A main area of discussion regarding dominant companies is whether or not they should make their data sets available to companies that, without this data, will never make it in a given market. Access to data is therefore likely to be a hot topic for the new Commission.
Algorithms might entirely change the way suppliers interact with their customers in a market. By monitoring prices, customer profiles and behaviour, and other factors, algorithms can create the “perfect price discrimination”, which is the ability to charge customers exactly what they are willing to pay at any given time and circumstance. This individualised pricing is still relatively new from a competition law perspective, and raises the question of whether or not offers and transactions can be compared, and how they should be assessed from a competition law perspective.
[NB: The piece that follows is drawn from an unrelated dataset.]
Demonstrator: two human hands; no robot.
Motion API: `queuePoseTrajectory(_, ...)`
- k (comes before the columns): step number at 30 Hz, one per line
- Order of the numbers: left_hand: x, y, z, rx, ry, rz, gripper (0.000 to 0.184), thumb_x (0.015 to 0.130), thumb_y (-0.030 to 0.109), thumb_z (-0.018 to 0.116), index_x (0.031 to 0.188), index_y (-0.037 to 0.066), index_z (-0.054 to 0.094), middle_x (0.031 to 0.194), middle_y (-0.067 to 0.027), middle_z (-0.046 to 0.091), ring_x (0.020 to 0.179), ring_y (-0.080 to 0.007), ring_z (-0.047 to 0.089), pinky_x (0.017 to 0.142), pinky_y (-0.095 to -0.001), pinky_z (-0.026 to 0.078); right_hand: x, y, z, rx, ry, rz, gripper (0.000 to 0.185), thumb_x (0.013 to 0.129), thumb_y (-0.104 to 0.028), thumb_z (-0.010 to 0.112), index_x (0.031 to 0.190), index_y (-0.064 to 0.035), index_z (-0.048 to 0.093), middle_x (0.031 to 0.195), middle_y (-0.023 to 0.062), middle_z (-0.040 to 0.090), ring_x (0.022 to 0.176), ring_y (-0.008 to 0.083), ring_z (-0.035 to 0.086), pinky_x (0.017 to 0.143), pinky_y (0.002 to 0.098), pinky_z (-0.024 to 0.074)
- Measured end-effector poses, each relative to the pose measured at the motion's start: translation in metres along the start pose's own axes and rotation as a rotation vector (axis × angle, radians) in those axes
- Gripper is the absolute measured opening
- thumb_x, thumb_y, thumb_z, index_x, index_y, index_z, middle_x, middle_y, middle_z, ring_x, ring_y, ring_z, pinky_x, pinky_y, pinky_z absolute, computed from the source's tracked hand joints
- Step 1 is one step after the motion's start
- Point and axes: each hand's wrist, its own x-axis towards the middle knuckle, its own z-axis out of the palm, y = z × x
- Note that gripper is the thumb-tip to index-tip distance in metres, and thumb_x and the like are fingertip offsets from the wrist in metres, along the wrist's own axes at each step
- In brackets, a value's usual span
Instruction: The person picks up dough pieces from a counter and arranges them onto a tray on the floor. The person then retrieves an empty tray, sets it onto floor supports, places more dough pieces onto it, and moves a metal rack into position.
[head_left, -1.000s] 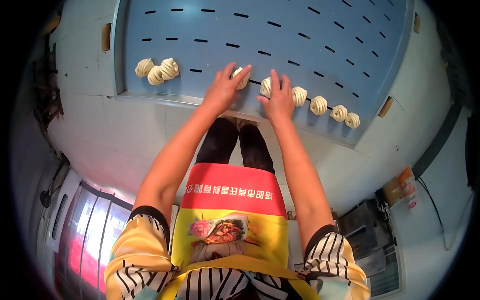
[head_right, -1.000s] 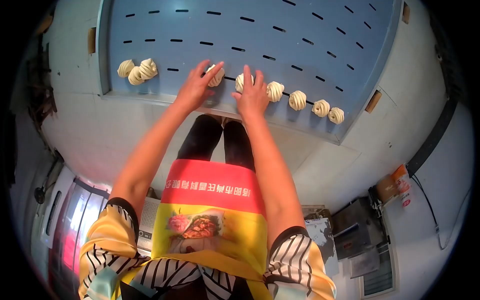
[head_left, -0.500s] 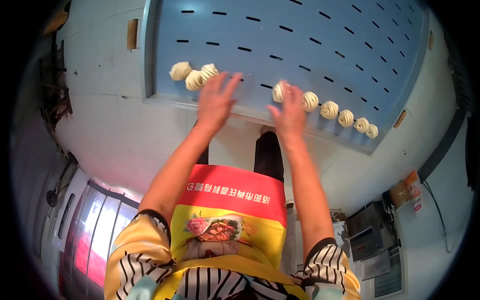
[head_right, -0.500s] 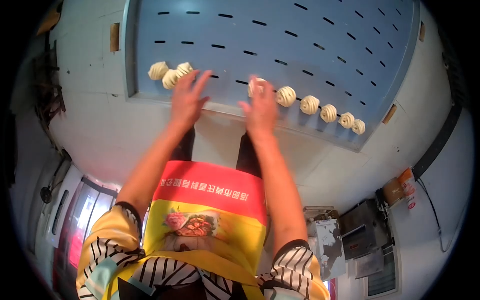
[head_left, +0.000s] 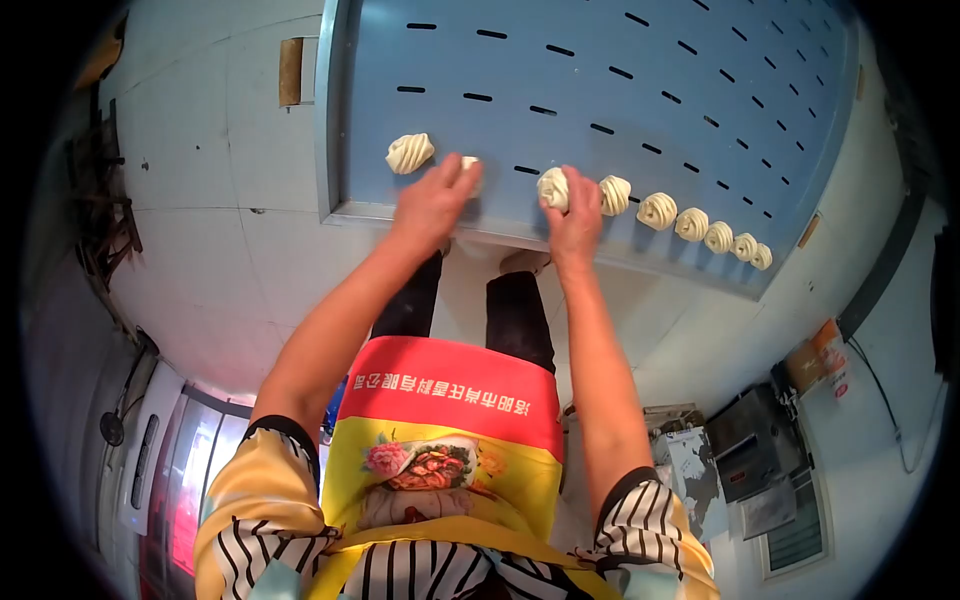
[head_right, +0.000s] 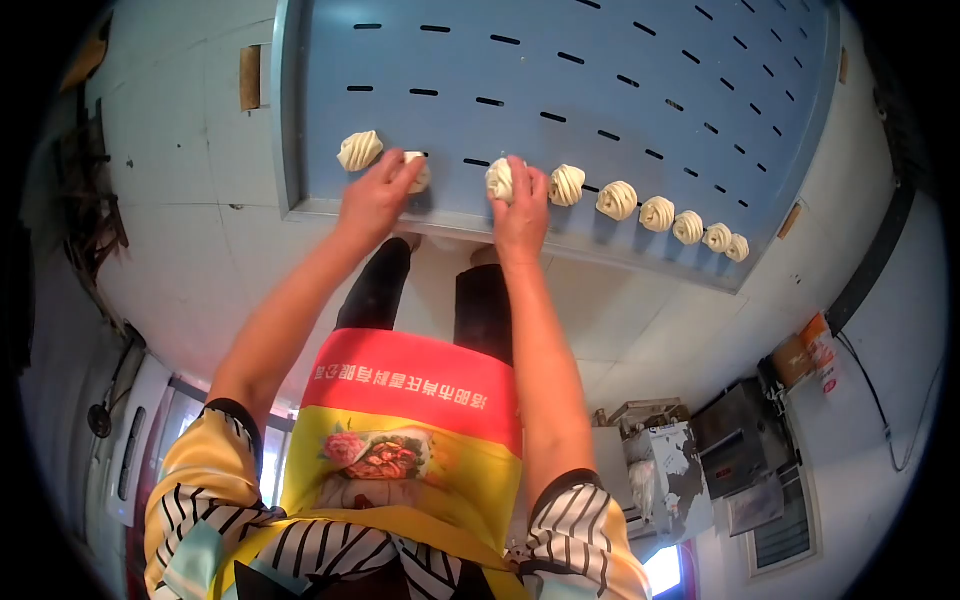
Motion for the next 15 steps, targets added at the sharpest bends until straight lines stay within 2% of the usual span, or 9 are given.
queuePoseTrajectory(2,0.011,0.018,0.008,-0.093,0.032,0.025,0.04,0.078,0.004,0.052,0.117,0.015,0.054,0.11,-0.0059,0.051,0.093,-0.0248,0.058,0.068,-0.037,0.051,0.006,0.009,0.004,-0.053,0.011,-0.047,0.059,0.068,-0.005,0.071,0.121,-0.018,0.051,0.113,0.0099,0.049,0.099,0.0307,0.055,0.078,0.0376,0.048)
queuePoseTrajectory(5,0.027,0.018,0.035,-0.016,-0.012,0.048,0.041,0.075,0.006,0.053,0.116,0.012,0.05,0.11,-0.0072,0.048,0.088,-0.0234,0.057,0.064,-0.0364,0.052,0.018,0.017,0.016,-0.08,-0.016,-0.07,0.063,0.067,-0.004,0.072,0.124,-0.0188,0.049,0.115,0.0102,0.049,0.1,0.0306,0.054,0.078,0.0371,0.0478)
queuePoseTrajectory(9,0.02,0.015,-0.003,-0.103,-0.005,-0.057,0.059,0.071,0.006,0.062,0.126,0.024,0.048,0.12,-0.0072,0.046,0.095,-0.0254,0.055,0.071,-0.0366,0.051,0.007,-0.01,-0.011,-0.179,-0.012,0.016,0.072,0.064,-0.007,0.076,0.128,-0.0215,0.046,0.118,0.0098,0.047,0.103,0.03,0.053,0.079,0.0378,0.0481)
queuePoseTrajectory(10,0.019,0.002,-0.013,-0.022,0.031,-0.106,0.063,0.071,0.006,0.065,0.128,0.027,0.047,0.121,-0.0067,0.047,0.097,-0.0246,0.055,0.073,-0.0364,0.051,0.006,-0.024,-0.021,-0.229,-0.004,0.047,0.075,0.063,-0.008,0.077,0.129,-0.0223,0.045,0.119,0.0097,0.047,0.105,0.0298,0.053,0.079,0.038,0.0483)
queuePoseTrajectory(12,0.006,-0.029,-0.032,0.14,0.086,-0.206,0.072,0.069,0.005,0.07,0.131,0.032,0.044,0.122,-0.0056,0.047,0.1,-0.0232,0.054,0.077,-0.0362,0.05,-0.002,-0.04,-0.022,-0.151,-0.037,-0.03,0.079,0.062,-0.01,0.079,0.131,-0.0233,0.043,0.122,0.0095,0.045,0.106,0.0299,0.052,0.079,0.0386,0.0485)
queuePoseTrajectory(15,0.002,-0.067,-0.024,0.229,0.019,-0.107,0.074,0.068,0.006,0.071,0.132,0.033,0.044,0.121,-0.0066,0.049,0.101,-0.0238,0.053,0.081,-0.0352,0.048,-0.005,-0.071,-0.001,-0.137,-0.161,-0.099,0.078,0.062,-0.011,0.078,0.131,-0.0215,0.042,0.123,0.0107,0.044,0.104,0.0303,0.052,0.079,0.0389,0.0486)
On the other hand, consumers will also increasingly have access to platforms that use pricing algorithms to make markets more transparent and navigable, and help consumers make better choices. The same platforms may allow producers to react more quickly to consumer demand and market evolution, which could be viewed as efficiency enhancing.
THE WAY FORWARD
While the fourth industrial revolution is already upon us, and algorithms and AI are omnipresent, competition law enforcers are still struggling to determine how to deal with this new reality. Disruptive technologies may have to adapt to competition law, but competition law will have to take into account new market realities, and enforcers will have to capture whether and where infringements are committed. Enforcement agencies may need to have recourse to AI themselves in detecting anticompetitive practices in future.
It is likely that AI and its applications will figure highly on the agenda of the new Commission when it takes office in November. All market players using AI will be watching what the policy agenda will bring, but the big data aggregators will likely have the most to fear.
Algorithms can create the “perfect price discrimination.”
Algorithms might entirely change the way suppliers interact with their customers in a market.